Which brings us back to Tony Kushner's response to Noah's accusations that he failed to credit Final Freedom adequately. Here's Kushner:
Tony Kushner acknowledged, in a phone conversation earlier today, a debt to Michael Vorenberg's Final Freedom, which I previously identified as the likely principal source for Kushner's Oscar-nominated Lincoln script. Vorenberg's book, Kushner told me, contains "a very detailed and as far as I know the only finely detailed account of the congressional battle" to pass the 13th amendment, including Secretary of State William Seward's role in hiring some colorful characters to grease the skids. "It's the definitive account of that," Kushner said. "I admire [Vorenberg] enormously as an historian... His book is fantastic."Needless to say at this point: I agree! This is completely credible to me. Kushner's Lincoln is Goodwin's Lincoln -- and the movie, while it does a good job showing the limitations of presidential power and how Lincoln navigated them, is more Lincoln-centric, more of a great-man narrative (and yes, Lincoln was a great man!) than Vorenberg's more polyphonic and nuanced telling.
But Kushner disputed my speculation that Final Freedom was the principal source (if any there be) for Lincoln. Of Final Freedom's importance to writing his script, Kushner would say only that he has "a short list of 20 or 30 books that were significant to me, and Michael Vorenberg's book is certainly one of them." (He read many more books, of course, in the course of his research.)
"I would never take someone's work, make a play or movie about it, and just hope that nobody noticed," Kushner told me...
The principal source for the Lincoln screenplay, Kushner insisted to me, was Doris Kearns Goodwin’s Team of Rivals. "No book that I read was as significant" in influencing his script. "Doris's book is a magnificent account of Lincoln as a master politician," Kushner said. "That is the Lincoln that I really wanted to write about." Team of Rivals is, Kushner said, "the book to which I am most indebted," and it was where he first encountered the story of the 13th amendment's passage, though "not in any great detail."

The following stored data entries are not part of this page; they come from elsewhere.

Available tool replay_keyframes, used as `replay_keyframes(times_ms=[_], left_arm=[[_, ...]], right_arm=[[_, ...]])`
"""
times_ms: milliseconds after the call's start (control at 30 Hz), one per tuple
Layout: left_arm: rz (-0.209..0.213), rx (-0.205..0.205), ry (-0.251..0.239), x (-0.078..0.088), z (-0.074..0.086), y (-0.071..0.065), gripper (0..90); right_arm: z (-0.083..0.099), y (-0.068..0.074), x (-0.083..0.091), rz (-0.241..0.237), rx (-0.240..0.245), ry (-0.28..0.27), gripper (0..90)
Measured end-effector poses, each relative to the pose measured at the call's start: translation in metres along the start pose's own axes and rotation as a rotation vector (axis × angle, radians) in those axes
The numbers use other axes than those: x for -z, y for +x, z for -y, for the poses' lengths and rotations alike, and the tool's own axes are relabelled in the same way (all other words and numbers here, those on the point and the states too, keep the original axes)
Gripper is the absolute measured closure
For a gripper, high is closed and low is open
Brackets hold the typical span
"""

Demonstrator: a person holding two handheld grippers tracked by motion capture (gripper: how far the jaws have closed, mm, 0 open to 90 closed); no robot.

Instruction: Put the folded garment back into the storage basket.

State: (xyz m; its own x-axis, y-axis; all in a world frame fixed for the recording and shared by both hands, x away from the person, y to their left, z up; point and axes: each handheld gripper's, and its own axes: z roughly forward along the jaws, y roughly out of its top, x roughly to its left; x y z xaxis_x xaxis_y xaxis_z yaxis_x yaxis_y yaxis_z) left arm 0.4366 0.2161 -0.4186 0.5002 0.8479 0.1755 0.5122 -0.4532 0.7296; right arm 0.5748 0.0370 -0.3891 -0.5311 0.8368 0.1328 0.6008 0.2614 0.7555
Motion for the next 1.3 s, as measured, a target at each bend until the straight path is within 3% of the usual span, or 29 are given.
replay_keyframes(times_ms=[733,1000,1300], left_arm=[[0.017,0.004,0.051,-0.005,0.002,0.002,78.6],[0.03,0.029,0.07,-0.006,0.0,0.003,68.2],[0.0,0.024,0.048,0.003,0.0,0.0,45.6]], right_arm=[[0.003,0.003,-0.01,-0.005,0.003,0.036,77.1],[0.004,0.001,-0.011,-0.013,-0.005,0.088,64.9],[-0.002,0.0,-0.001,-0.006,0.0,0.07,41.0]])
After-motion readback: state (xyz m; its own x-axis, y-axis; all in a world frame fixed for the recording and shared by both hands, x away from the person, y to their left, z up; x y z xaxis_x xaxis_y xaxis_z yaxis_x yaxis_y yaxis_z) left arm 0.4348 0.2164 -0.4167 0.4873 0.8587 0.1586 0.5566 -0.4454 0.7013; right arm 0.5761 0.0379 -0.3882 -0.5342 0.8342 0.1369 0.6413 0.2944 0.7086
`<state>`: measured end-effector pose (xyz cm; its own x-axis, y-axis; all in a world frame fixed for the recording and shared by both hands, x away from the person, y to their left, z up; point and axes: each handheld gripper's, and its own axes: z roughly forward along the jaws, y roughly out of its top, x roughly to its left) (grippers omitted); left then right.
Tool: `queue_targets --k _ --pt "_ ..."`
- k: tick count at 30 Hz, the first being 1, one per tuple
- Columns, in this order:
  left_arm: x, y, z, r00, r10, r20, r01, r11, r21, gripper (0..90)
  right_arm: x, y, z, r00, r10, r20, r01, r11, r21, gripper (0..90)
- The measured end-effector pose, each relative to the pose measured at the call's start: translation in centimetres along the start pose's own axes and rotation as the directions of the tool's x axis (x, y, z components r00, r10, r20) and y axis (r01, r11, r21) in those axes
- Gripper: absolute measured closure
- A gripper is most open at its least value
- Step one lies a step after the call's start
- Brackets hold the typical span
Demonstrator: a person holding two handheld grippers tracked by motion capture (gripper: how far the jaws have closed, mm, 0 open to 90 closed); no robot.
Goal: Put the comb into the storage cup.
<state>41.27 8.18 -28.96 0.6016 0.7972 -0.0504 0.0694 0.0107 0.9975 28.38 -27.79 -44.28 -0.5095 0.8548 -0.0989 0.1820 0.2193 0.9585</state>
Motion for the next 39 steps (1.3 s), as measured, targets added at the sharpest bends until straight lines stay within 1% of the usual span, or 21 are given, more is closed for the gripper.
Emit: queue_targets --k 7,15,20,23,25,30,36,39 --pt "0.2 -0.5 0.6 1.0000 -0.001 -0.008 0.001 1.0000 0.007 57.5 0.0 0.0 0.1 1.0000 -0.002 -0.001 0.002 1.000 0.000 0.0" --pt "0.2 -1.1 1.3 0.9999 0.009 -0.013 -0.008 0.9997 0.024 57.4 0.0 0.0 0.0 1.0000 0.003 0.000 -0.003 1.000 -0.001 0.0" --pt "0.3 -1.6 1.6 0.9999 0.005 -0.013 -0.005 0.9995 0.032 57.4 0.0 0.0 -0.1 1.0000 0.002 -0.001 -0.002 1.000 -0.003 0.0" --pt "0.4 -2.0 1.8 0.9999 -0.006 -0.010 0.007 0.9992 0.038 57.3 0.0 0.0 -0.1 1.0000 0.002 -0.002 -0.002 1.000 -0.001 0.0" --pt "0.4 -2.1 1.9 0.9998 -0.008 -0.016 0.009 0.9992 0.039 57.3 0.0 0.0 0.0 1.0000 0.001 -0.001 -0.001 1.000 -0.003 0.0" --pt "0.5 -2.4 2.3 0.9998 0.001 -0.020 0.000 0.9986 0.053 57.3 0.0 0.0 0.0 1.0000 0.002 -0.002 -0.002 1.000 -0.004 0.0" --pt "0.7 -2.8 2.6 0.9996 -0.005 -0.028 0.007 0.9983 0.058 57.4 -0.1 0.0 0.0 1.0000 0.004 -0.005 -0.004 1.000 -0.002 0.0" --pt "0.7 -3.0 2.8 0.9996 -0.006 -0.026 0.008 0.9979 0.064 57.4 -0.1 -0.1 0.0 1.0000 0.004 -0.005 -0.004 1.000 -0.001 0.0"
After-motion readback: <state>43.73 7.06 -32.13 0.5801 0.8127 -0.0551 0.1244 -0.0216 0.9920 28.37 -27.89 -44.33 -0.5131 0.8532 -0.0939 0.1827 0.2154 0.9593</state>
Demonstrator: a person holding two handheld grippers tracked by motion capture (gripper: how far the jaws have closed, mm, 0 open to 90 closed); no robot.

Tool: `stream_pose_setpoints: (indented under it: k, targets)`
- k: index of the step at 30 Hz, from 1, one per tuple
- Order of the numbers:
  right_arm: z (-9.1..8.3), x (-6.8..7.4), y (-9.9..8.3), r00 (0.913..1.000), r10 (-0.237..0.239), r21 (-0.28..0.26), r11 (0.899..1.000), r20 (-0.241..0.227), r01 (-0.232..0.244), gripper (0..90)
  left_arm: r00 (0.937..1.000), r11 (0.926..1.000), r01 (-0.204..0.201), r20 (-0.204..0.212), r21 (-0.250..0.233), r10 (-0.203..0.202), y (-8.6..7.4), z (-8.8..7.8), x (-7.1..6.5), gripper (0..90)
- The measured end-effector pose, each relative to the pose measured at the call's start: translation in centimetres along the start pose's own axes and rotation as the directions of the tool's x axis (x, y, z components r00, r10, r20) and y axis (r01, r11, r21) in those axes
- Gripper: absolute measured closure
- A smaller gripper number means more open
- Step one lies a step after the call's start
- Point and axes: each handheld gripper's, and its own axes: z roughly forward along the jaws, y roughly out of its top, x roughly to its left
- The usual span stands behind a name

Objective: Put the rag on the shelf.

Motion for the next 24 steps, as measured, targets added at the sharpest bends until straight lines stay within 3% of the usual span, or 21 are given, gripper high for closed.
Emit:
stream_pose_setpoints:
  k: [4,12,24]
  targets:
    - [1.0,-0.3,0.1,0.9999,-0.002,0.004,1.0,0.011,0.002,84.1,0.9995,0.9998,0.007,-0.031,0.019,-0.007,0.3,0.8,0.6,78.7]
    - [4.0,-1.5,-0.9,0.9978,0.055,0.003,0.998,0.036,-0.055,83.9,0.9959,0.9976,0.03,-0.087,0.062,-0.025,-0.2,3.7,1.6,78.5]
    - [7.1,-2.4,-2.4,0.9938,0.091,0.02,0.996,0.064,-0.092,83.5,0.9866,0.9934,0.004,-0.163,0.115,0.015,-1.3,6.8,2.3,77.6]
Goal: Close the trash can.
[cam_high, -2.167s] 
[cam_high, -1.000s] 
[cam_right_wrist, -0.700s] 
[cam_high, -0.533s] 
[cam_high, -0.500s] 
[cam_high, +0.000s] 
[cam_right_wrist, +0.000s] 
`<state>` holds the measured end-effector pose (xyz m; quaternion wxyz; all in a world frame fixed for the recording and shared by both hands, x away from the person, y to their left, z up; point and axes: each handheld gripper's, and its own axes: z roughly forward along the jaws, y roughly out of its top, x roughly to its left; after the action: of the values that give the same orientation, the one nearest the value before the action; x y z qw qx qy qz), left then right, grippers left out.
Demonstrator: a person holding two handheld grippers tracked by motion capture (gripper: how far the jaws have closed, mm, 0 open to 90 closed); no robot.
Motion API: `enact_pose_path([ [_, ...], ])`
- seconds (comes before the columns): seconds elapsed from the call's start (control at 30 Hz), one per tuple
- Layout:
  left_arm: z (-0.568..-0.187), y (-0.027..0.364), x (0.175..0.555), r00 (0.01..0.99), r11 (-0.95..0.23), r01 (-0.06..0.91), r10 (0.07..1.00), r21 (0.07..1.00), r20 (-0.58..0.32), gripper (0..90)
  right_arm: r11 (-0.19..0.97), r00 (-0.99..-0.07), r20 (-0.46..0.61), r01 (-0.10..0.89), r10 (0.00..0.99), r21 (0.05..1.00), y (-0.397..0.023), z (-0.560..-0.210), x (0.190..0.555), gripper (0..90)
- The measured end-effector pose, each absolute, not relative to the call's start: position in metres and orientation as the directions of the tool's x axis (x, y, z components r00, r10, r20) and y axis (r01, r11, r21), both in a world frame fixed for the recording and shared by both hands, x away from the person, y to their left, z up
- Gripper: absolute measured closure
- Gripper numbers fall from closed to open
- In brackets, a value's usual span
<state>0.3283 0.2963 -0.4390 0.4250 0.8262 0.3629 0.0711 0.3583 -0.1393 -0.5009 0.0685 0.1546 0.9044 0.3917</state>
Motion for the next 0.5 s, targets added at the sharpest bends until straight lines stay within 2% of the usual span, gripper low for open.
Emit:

By the way, Vorenberg agrees, too. Noah relays his response:
I’m not sure it’s such a stretch to say that the film was adapted from Doris Kearns Goodwin’s Team of Rivals. Certainly there is much of Goodwin’s book that made it into the film—not simply certain facts from history but the texture of the period and the character of Lincoln and others, especially cabinet members. I do want to make clear that, in my opinion, if Kusher’s screenplay is “adapted,” it wasn’t adapted from my book. I don’t deserve that credit. Bits of my book may have ended up in the screenplay, but so did bits of many other books. I think that Kushner’s screenplay, aside from being a great piece of writing, is a nice synthesis of much historical work, and he deserves credit for getting a very good handle on the vast Lincoln literature. I’m sure that much of that credit also goes to the historical advisors you mention, all of whom I admire and regard as top-notch: Harold Holzer, James M. McPherson, and of course Doris Kearns Goodwin.But Noah won't take 'no' for an answer. He finds Kushner disingenuous and Vorenberg a little craven. I think he's suffering from discoverer's pride.